> _EXERCISE_: Output all the records word for word. Drop the pictures.

DATA TO EXAMINE START

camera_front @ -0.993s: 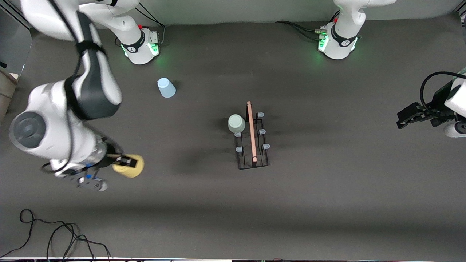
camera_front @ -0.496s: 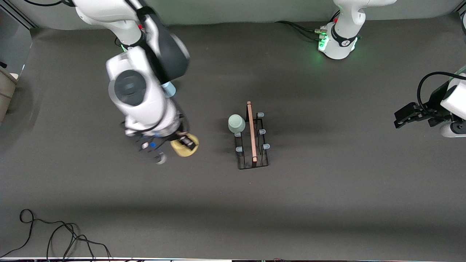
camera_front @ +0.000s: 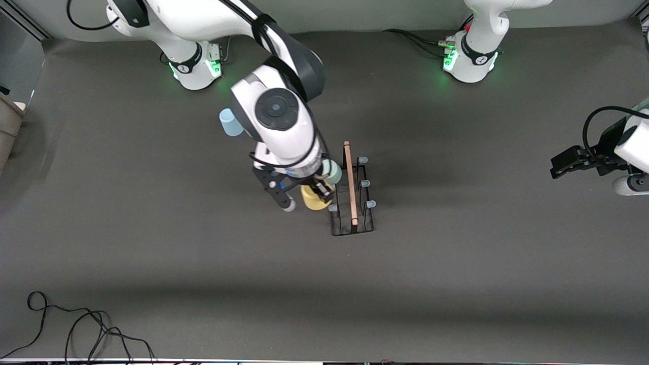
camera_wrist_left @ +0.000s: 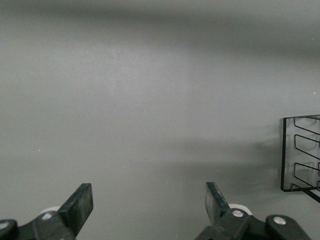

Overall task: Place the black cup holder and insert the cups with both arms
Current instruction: 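Lower the yellow cup onto a holder peg beside the green cup and release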

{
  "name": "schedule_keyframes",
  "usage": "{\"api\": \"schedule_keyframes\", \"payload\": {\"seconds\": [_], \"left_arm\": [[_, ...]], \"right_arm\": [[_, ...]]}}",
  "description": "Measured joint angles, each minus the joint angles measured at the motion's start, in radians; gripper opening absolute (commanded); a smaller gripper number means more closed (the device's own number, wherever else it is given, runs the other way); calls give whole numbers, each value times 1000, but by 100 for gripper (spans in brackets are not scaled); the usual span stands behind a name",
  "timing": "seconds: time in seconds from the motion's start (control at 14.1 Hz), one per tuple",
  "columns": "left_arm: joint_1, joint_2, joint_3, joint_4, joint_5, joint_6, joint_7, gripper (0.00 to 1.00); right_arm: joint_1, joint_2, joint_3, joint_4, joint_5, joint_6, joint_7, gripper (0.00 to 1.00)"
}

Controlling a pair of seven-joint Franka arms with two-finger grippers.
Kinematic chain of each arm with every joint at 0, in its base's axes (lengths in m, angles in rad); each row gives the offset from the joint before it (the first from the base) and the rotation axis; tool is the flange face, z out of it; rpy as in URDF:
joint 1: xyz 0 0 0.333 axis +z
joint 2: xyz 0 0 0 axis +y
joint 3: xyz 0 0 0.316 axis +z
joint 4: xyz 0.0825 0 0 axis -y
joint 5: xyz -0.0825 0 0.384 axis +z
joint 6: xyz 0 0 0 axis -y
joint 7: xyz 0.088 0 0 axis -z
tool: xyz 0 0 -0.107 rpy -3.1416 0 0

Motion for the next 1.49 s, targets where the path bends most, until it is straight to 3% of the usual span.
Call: {"api": "schedule_keyframes", "payload": {"seconds": [0.92,0.99,1.06,1.49], "left_arm": [[1,3,1,1,0,-2,0,100],[1,3,1,1,0,-2,0,100],[0,3,1,1,0,-2,0,100],[0,3,0,2,0,-2,0,100]], "right_arm": [[-2,159,9,5,4,166,32,0],[-2,175,10,5,4,180,32,62],[-2,188,10,5,4,189,32,99],[-5,162,5,53,4,159,32,100]]}}
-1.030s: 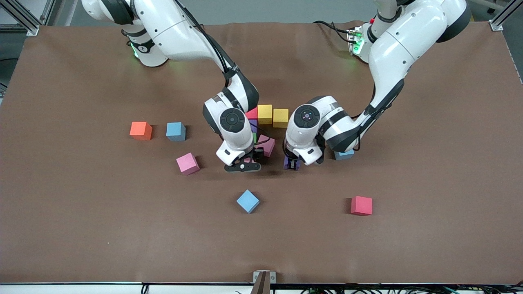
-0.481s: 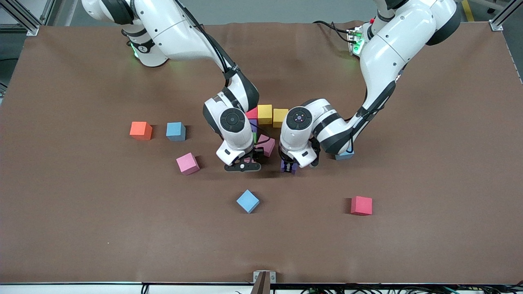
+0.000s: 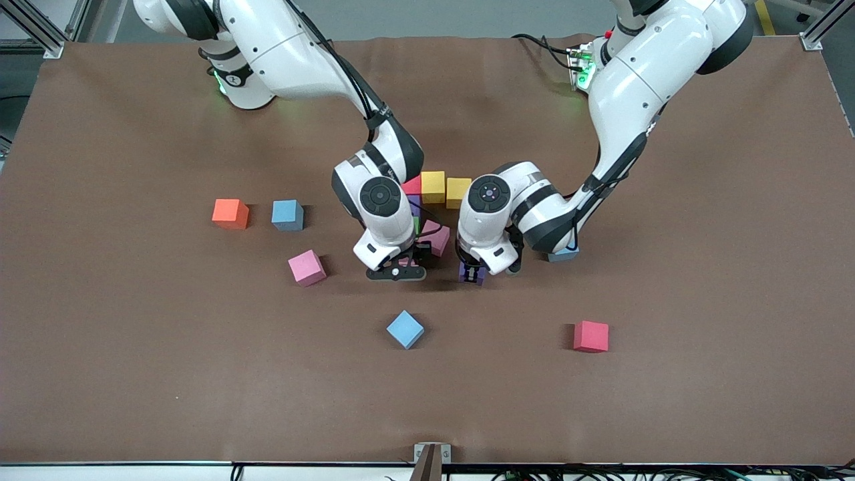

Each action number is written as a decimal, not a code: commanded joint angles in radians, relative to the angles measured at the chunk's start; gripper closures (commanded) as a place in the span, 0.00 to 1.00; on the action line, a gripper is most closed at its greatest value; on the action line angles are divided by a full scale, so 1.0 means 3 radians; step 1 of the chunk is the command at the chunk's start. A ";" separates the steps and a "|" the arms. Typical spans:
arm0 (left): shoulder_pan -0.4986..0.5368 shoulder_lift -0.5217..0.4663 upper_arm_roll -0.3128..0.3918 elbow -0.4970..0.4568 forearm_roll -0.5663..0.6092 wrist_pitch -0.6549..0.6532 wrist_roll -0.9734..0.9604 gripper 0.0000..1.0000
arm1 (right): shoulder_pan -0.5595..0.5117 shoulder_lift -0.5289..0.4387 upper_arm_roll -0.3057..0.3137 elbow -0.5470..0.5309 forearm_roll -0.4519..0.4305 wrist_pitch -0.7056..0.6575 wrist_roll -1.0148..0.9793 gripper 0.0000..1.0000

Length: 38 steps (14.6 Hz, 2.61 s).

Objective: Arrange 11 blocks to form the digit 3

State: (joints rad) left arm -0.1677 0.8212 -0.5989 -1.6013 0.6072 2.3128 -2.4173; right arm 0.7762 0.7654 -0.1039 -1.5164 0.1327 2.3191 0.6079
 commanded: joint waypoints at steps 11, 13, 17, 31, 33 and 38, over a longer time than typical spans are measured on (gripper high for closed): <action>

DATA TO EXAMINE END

> _EXERCISE RESULT_:
camera_front @ -0.993s: 
camera_front @ -0.496s: 
camera_front @ +0.000s: 
camera_wrist_left @ +0.000s: 

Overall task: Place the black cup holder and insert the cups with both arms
Current instruction: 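Lower the yellow cup onto a holder peg beside the green cup and release
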
{
  "name": "schedule_keyframes",
  "usage": "{\"api\": \"schedule_keyframes\", \"payload\": {\"seconds\": [_], \"left_arm\": [[_, ...]], \"right_arm\": [[_, ...]]}}",
  "description": "Measured joint angles, each minus the joint angles measured at the motion's start, in radians; gripper opening absolute (commanded); a smaller gripper number means more closed (the device's own number, wherever else it is given, runs the other way); calls give whole numbers, each value times 1000, but by 100 for gripper (spans in brackets are not scaled); the usual span stands behind a name",
  "timing": "seconds: time in seconds from the motion's start (control at 14.1 Hz), one per tuple",
  "columns": "left_arm: joint_1, joint_2, joint_3, joint_4, joint_5, joint_6, joint_7, gripper (0.00 to 1.00); right_arm: joint_1, joint_2, joint_3, joint_4, joint_5, joint_6, joint_7, gripper (0.00 to 1.00)"
}

Controlling a pair of seven-joint Franka arms with two-finger grippers.
Kinematic chain of each arm with every joint at 0, in its base's axes (lengths in m, angles in rad); each row gives the offset from the joint before it (the first from the base) and the rotation axis; tool is the flange face, z out of it; rpy as in URDF:
joint 1: xyz 0 0 0.333 axis +z
joint 2: xyz 0 0 0 axis +y
joint 3: xyz 0 0 0.316 axis +z
joint 4: xyz 0.0825 0 0 axis -y
joint 5: xyz -0.0825 0 0.384 axis +z
joint 6: xyz 0 0 0 axis -y
joint 7: xyz 0.088 0 0 axis -z
tool: xyz 0 0 -0.107 rpy -3.1416 0 0

Motion for the next 1.49 s, targets where the path bends most, until it is straight to 3% of the usual span.
Call: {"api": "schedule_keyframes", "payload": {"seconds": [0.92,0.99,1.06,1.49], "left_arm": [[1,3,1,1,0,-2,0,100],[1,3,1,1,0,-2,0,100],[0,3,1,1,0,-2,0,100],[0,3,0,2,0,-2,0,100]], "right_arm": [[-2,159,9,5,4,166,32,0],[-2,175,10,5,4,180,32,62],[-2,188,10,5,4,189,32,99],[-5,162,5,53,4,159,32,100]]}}
-1.030s: 
-0.481s: 
+0.000s: 

Each action number is written as a decimal, not a code: commanded joint angles in radians, relative to the angles measured at the chunk's start; gripper closures (commanded) as a place in the span, 0.00 to 1.00; on the action line, a gripper is most closed at its greatest value; on the action line angles are divided by a full scale, so 1.0 means 3 radians; step 1 of the chunk is the command at the chunk's start. A ";" separates the steps and a "|" the arms. Typical spans:
arm0 (left): shoulder_pan -0.4986..0.5368 shoulder_lift -0.5217..0.4663 upper_arm_roll -0.3128..0.3918 elbow -0.4970..0.4568 forearm_roll -0.5663..0.6092 wrist_pitch -0.6549..0.6532 wrist_roll -0.9734..0.9604 gripper 0.0000..1.0000
arm1 (right): shoulder_pan -0.5595..0.5117 shoulder_lift -0.5289..0.4387 upper_arm_roll -0.3057..0.3137 elbow -0.5470..0.5309 forearm_roll -0.4519..0.4305 wrist_pitch -0.7056..0.6575 wrist_roll -1.0148..0.9793 gripper 0.0000..1.0000

Length: 38 steps (14.6 Hz, 2.61 s).

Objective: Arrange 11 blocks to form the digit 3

State: (joints rad) left arm -0.1677 0.8212 -0.5989 -1.6013 0.6072 2.3128 -2.4173; right arm 0.7762 0.7654 -0.1039 -1.5164 0.1327 2.3191 0.6079
 commanded: joint waypoints at steps 11, 13, 17, 31, 33 and 38, over a longer time than typical spans are measured on (gripper high for closed): <action>

With that, the answer is complete.